On Tue, Aug 31, 2021 at 5:28 PM Sabri Berisha <sabri@cluecentral.net> wrote:
----- On Aug 31, 2021, at 8:40 AM, Jon Lewis jlewis@lewis.org wrote:
Hi,
[ I'm not affiliated with CI in any way, just playing the Devil's Advocate ]
"5.4.6.2 AFRINIC resources are for AFRINIC service region and any use outside the region should be solely in support of connectivity back to the AFRINIC region."
AfriNIC's policy is not at all vague on the matter that their resources are to be used in or to support connectivity in the AFRINIC region.
In all fairness, that is as ambiguous as it can be. What constitutes "support of connectivity back to the AfriNIC region"?
I can try helping with that: in underserved regions it's not unusual for network services for that population to be physically hosted out of the region. For instance, if you have a hosting service that only accepts South African rands and your language options are Afrikaans and Zulu, you can credibly argue to AfriNIC that you are targeting its service region and are eligible for AfriNIC number resources. But you would need to be upfront with that, including mentioning that your upstreams are not from Africa and your installations won't be in Africa. Otherwise you applied for number resources under false pretenses, and will bear the risk of such. Rubens
----- On Aug 31, 2021, at 1:37 PM, Rubens Kuhl rubensk@gmail.com wrote: Hi Rubens,
On Tue, Aug 31, 2021 at 5:28 PM Sabri Berisha <sabri@cluecentral.net> wrote:
In all fairness, that is as ambiguous as it can be. What constitutes "support of connectivity back to the AfriNIC region"?
I can try helping with that: in underserved regions it's not unusual for network services for that population to be physically hosted out of the region. For instance, if you have a hosting service that only accepts South African rands and your language options are Afrikaans and Zulu, you can credibly argue to AfriNIC that you are targeting its service region and are eligible for AfriNIC number resources.
That is one (fair) interpretation. Also one that I didn't think of.
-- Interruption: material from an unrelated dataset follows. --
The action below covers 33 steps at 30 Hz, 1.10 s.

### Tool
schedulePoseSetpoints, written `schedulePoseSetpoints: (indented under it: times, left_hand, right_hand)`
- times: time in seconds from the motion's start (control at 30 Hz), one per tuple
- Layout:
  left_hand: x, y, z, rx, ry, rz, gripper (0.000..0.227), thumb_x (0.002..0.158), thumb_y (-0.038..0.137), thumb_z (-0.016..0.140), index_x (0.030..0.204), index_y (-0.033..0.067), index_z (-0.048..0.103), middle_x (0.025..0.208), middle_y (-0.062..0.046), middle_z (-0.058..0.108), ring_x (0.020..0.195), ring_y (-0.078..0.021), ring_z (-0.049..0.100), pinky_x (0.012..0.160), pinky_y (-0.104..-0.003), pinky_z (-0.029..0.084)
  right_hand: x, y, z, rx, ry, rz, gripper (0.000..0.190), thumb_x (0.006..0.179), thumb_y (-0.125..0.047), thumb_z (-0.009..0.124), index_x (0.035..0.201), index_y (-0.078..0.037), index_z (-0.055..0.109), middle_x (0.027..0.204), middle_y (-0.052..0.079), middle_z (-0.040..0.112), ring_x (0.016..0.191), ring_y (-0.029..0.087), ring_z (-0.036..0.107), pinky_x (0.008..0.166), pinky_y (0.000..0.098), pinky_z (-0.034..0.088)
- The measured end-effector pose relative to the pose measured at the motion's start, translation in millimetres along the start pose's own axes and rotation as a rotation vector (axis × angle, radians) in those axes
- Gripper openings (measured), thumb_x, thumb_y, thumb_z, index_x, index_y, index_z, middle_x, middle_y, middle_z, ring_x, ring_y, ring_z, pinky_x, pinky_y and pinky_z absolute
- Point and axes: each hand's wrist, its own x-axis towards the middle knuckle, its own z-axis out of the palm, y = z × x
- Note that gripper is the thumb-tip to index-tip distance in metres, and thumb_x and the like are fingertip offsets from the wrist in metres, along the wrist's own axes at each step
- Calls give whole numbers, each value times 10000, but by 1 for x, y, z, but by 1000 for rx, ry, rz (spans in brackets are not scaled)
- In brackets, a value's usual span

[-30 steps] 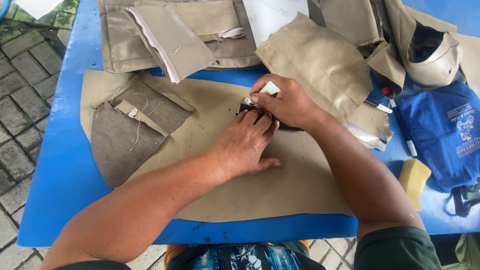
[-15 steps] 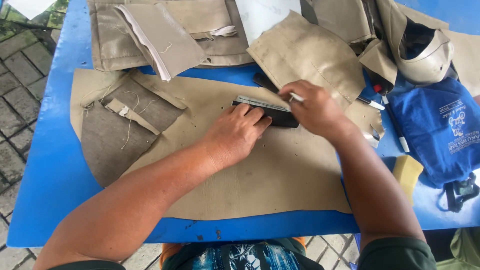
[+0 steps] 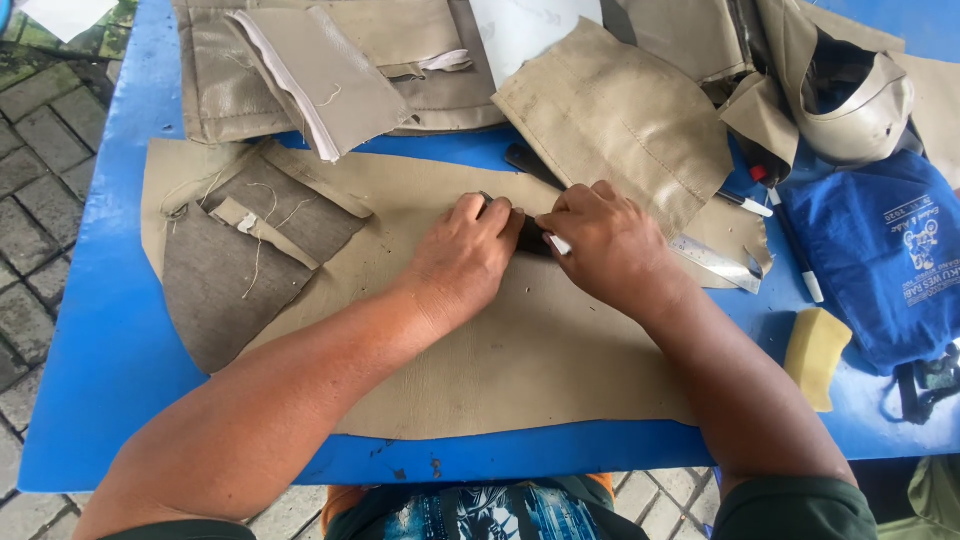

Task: Marking lines on a leather strip using a grid template and a white marker

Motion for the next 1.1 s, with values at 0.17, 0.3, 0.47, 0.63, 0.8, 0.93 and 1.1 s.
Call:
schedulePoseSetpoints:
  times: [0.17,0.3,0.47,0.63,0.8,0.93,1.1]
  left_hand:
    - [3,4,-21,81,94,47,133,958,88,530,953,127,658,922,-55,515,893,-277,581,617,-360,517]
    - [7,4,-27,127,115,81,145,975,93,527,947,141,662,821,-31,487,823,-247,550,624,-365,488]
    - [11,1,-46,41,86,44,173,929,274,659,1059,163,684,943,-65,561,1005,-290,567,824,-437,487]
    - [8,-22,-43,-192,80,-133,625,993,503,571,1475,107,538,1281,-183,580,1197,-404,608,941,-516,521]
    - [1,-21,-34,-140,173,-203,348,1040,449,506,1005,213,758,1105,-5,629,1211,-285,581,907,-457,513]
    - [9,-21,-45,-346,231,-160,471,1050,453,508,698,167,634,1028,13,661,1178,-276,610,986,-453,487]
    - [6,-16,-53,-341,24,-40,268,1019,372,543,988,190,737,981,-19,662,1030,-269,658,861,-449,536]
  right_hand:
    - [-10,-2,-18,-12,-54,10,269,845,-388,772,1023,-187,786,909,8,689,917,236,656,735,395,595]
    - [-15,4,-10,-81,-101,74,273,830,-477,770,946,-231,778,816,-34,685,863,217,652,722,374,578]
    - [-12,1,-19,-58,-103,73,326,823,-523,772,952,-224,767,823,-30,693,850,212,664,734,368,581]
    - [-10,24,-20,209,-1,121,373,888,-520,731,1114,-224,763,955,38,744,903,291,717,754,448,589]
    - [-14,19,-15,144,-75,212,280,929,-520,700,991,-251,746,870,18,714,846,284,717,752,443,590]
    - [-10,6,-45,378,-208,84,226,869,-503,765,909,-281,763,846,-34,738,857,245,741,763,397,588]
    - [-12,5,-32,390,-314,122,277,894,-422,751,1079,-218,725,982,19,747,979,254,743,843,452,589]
But you would need to be upfront with that, including mentioning that your upstreams are not from Africa and your installations won't be in Africa. Otherwise you applied for number resources under false pretenses, and will bear the risk of such.
Again, fair enough. And what happens if the same hosting company is struggling and now decides to offer its services to other regions as well? Are they now out of compliance and at risk to have their precious number resources revoked? My point is not that you are wrong (your interpretation of the clause is very reasonable). My point is that different people have a different understanding of the plain language of that clause. And that is assuming that it applies, as I believe that CI is arguing that it does not. When I did my MBA program, I had to take accounting classes. One of the key takeaways for me was the explanation for the need of accounting rules. Imagine two accountants discussing the value of the Golden Gate Bridge. The first accountant will estimate it at $120 million, while the second accountant will say $121 million. Both are fairly reasonable, and very close to each other. However, for accounting purposes, only one value can be used. Which one should be used? A similar issue is, from what I can see, going on here. How does one interpret the AfriNIC region clause? You come across as a very reasonable person, and I like to think that I am, too. Yet we have a different initial interpretation of the rules. I regret the true human cost that Mark pointed out, yet I am fascinated by the case and the arguments on both sides. The court will have their work cut out for them. Thanks, Sabri
But you would need to be upfront with that, including mentioning that your upstreams are not from Africa and your installations won't be in Africa. Otherwise you applied for number resources under false pretenses, and will bear the risk of such.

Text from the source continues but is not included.